Mas minha prosa não era essa, pois o que queria mesmo era achar um mote para esmiuçar a fotografia que ilustra esse texto meio amalucado. Isso mesmo, essa imagem para mim escancara um mundo de sonhos possíveis e imagináveis e me leva a varar os oceanos em busca dos infinitos horizontes. A imagem desse barquinho fora do comum é a síntese que sempre busquei a bordo do meu Avoante, em que vivi uma vida de sonhos, apesar de ter viver fora dos padrões das “quadradices”.
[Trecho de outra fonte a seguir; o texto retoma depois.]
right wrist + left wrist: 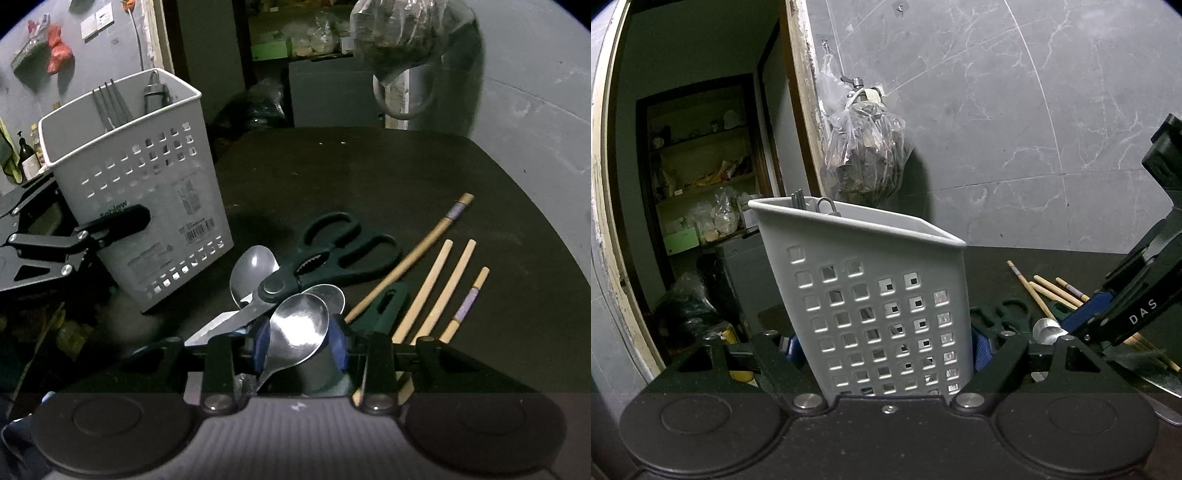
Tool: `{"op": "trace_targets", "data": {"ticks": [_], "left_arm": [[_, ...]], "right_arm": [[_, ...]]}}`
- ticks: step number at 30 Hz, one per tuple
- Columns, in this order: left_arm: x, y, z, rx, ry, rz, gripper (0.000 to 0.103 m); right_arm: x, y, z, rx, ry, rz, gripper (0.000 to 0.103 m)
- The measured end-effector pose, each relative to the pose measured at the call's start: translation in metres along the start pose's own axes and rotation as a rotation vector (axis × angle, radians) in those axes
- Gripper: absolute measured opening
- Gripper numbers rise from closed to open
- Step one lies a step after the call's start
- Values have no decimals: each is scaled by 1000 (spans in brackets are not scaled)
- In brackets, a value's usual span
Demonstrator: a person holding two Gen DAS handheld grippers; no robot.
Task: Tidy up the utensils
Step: 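Close the right tool on a metal utensil handle in the pile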
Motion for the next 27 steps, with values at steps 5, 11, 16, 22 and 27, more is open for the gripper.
{"op": "trace_targets", "data": {"ticks": [5,11,16,22,27], "left_arm": [[0,0,0,1,0,0,82],[0,0,0,1,1,0,82],[0,0,1,1,2,-1,82],[0,0,0,1,2,-2,82],[0,0,1,1,2,-2,82]], "right_arm": [[1,-1,0,16,-4,24,44],[7,1,-3,49,15,64,39],[9,0,-3,63,32,80,37],[19,-2,0,79,69,163,36],[18,-4,2,78,87,174,8]]}}
Point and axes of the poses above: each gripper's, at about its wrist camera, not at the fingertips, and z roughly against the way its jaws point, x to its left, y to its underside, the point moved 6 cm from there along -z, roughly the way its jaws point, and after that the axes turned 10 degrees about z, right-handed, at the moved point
Quanto mais olho para o retrato desse barquinho navegando suavemente sobre as águas mansas e com sua chaminé soltando lufadas de fumaça branca no ar, mais me vejo como seu tripulante. Na loucura de minha imaginação me vejo cruzando oceanos, acenando para outros barcos, chegando a uma ilha deserta, fazendo planos para novos rumos ou simplesmente sentado na popa e olhando para o mundo em minha volta. Imagino o que pensariam os “saudáveis” envolvidos em suas lógicas ao me ver navegando nesse barquinho encantado. Será que perguntariam quais equipamentos eletrônicos que eu usava? Será que perguntariam pela potência do motor? Será que perguntariam pelos equipamentos de salvatagem? E o tipo de âncora? E sobre as baterias? E o modelo? Qual o projetista? Qual a marca das velas? – Não, acho que não perguntariam nada! Acho até que teriam pena de mim por está navegando em uma embarcação tão rústica. Talvez tirassem uma foto para mostrar aos amigos nos grupos sociais. Talvez um aceno de cabeça para aliviar o desconforto em me vê navegando ali em coisa tão imprópria e ele em um barco tão maravilhoso.

Pois é, a cada olhada na imagem minha imaginação flutua no espaço e sai em busca de novos horizontes. A cada nova olhada, novos sonhos se somam aos outros e me alegro por estar vivendo aquela viagem naquele barquinho. Recordo das muitas vezes em que fui taxado de alienado porque vivia a bordo de um veleiro lindo e que me deu infinitas alegrias. O Avoante não tinha o luxo desejado e buscado por tantos sonhadores com a vida sobre o mar, mas me deu tudo o que eu queria ter, enquanto assistia calado e espantado o filme dos desejos sem fim do delírio dos sonhadores.

A imagem desse barquinho sem nada e com tudo do que o homem necessita me abre o coração, e deixa minha mente aberta para novamente viver o sonho.

Quanta loucura! Quanta “quadradice”!